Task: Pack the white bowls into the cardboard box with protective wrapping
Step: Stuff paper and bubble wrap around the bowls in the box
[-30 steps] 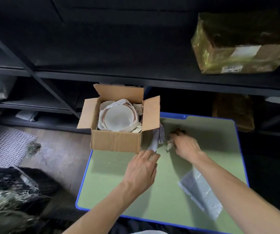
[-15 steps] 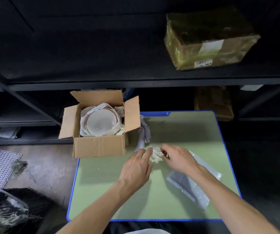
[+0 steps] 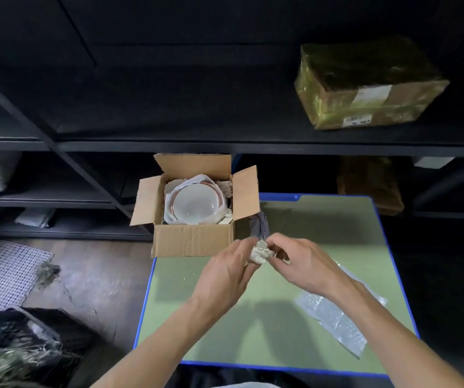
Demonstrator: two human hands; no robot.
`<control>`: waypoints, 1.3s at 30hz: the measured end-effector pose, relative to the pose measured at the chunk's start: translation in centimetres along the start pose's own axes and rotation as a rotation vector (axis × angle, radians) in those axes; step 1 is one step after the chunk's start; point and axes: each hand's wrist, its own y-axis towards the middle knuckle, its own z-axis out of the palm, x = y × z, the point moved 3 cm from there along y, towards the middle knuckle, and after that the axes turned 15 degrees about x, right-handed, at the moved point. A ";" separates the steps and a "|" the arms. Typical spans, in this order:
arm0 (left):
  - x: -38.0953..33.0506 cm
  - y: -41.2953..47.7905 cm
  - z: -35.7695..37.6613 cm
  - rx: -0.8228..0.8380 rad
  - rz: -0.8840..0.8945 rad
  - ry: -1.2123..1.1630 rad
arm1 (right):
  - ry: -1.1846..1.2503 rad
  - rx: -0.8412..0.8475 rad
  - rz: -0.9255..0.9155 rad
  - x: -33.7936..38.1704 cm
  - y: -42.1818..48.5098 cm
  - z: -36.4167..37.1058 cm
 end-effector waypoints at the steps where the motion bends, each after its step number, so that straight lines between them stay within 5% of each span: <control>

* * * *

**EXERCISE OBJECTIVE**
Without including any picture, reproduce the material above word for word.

**TASK RESULT**
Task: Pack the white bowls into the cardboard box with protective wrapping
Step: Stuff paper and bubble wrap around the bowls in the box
[-30 steps] 
[-15 steps] 
[+0 steps] 
Demonstrator: two human hands; no robot.
`<control>`: waypoints, 1.3s at 30hz: the measured end-effector pose, relative to the pose measured at the chunk's start: translation in centimetres along the start pose's own axes and rotation as a rotation vector (axis × angle, radians) in those axes; step 1 is one step after the chunk's start; point and axes: each hand's wrist, its own y-axis towards the middle knuckle, its own z-axis out of the palm, x = y × z, the point moved 3 cm from there along y, towards the middle knuckle, and after that the axes turned 15 degrees about x, right-handed, at the moved point. A ";" separates the steps and a "|" the arms. Typical spans, in this order:
arm0 (left):
  - x: -38.0953..33.0506 cm
  - y: -41.2953..47.7905 cm
  - z: -35.7695..37.6613 cm
  - rx: -0.8228..0.8380 rad
  - rz: -0.8840..0.8945 rad
  - ry: -1.2123..1.1630 rad
arm1 (right):
  - ry: -1.1846..1.2503 rad
  - rx: -0.8412..0.8475 rad
  - rz: -0.9255..0.9155 rad
  - x: -33.7936..38.1704 cm
  - y: -42.1818..48.5098 cm
  - z: -36.4167..37.1058 cm
 end-effector waypoints at the steps where the motion bends, each after its step number, so that straight lines between them stay within 5% of each span: <control>

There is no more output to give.